Mis padres se separaron cuando yo tenía seis años. Las travesuras con los pies descalzos, treparme a las ramas gruesas del mango del patio y colgarme cabeza abajo haciendo morisquetas, y aquella rebeldía infantil en el colegio de monjas, donde la maestra, demasiado pulcra y elegante, me retaba porque estaba despeinada, terminaron. Vivíamos en Posadas y nos mudamos a Santo Tomé, a una casa situada frente a la de mis abuelos maternos. Fue una transición difícil: otra ciudad, otra escuela y una vida nueva sin papá. Porque él ya no estaba a diario para armar un barrilete o llevarme de paseo a Apóstoles o Jardín América, lugares de encuentro con tíos y primos; nos visitaba cada tanto, por una semana o, con suerte, mucha suerte, dos. Crecí soñando que volvíamos a ser una familia y esperando cada cumpleaños el paquete con alma de tierra colorada que contenía un vestido y una caja de bombones.
Continué anhelando ver llegar a ese hombre que tenía una marca pequeña en la cara de la que jamás supe el origen y que él afirmaba con picardía que era la mordida de una tigresa para hacerme reír a carcajadas. Nuestro tiempo juntos era hermoso: yo le brindaba todo mi cariño y él me cocinaba pastelitos de ricota. Las despedidas eran terribles porque siempre tenía miedo de no volver a verlo y arrastraba mi angustia pueril por donde iba preocupando a los seres que me rodeaban. Cuando llegué a la adolescencia, los meses comenzaron a pasar sin noticias y su ausencia empañó mi intimidad. Había noches en que me dormía llorando porque lo extrañaba… Rogaba a Dios que me devolviera a mi papá.
En la secundaria, simulaba ser valiente y decidida. Conservaba la inocencia y también ese toque de bondad o simpatía que me reportaba afectos perdurables. En los recreos, charlando con mis compañeras, repetía como un mantra que mi papá iba a regresar. Me costaba admitir que en realidad ya no viajaba ni me mandaba regalos. ¡Estaba grande para vestiditos! Seguramente se notaba que sufría cuando hablaba de él, porque mi mejor amigo, quizás cansado de escucharme ilusionada, me dijo una tarde, con tono apesadumbrado que eso no iba a ocurrir nunca. Tenía razón y me rompió el corazón. Sin embargo me ayudó a entender que no todo es factible, que hay desencuentros y que la vida toma rumbos diferentes a pesar del amor.

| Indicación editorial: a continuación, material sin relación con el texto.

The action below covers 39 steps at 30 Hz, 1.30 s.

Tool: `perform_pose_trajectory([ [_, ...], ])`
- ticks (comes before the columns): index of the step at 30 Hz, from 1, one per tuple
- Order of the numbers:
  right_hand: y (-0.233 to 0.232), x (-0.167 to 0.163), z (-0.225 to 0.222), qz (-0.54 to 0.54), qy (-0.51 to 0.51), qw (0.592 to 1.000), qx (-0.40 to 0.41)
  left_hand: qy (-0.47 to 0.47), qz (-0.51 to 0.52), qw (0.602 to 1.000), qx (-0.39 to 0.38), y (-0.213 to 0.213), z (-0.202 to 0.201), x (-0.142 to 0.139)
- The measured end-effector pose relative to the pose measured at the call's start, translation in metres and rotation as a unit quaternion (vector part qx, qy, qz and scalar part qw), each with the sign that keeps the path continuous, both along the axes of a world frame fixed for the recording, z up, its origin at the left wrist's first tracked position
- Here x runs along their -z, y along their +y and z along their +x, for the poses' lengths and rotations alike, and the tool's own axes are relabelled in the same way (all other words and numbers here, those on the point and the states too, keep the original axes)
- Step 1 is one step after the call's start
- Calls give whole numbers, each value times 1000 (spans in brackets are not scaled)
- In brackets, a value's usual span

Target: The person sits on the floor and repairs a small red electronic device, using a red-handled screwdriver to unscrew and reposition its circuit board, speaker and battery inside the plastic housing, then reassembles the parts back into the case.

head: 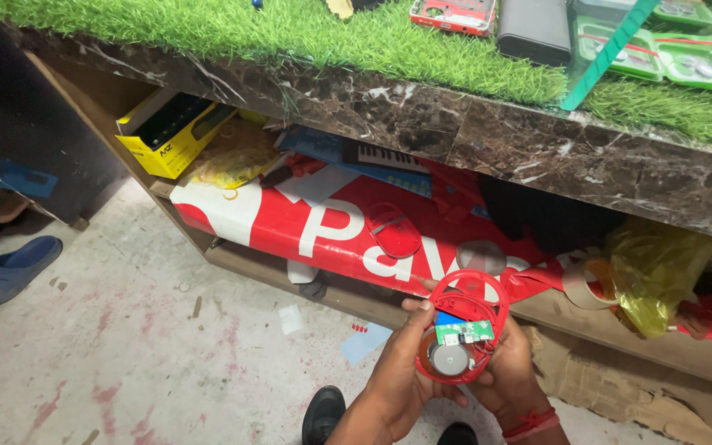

Desde que tengo memoria trato de recomponer el vínculo quebrado y es ciertamente muy complejo. Hay períodos de acercamientos y de estancamiento, diferencias, silencios que parecen definitivos, y no voy a negarlo, hay instancias en que la ternura me doblega, me soborna evocando aquel sentimiento tan puro y tan inmenso, y entonces me animo a insistir. No puedo aislarme de las emociones que me provoca escribir cada palabra. No juzgo las elecciones de cada uno, pero los niños van construyendo su personalidad a través de sus experiencias y a mi se me pegó la tristeza para siempre. Está plasmada en mi carne, en mi mirada, incluso en esa dulzura algo agria que le imprimo a mis poemas.
En la Comarca, el invierno está llegando a su fin, y a mi alrededor lo natural renace con vigor. Los frutales están llenos de brotes y las semillas de la huerta ya dejan asomar sus verdores. Todo cambia, los ciclos se renuevan. Comprendí que felicidad es disfrutar de la magia de los momentos y lo importante es envejecer en paz. Aprender a escuchar esa voz interior que nos dice lo que precisamos para estar en comunión con nuestra historia y nuestro entorno, y definir con honestidad lo que nos hace bien y lo que nos hace mal, es un verdadero desafío. Hay distancias que dejan un vacío latiendo de dolor pero que son necesarias. Lo sé porque tengo tantas heridas como pecas en la piel. Sin embargo la realidad es dinámica y no cierro las puertas, dejo un haz de luz filtrando en el umbral porque a veces, el amor, no es tan imposible.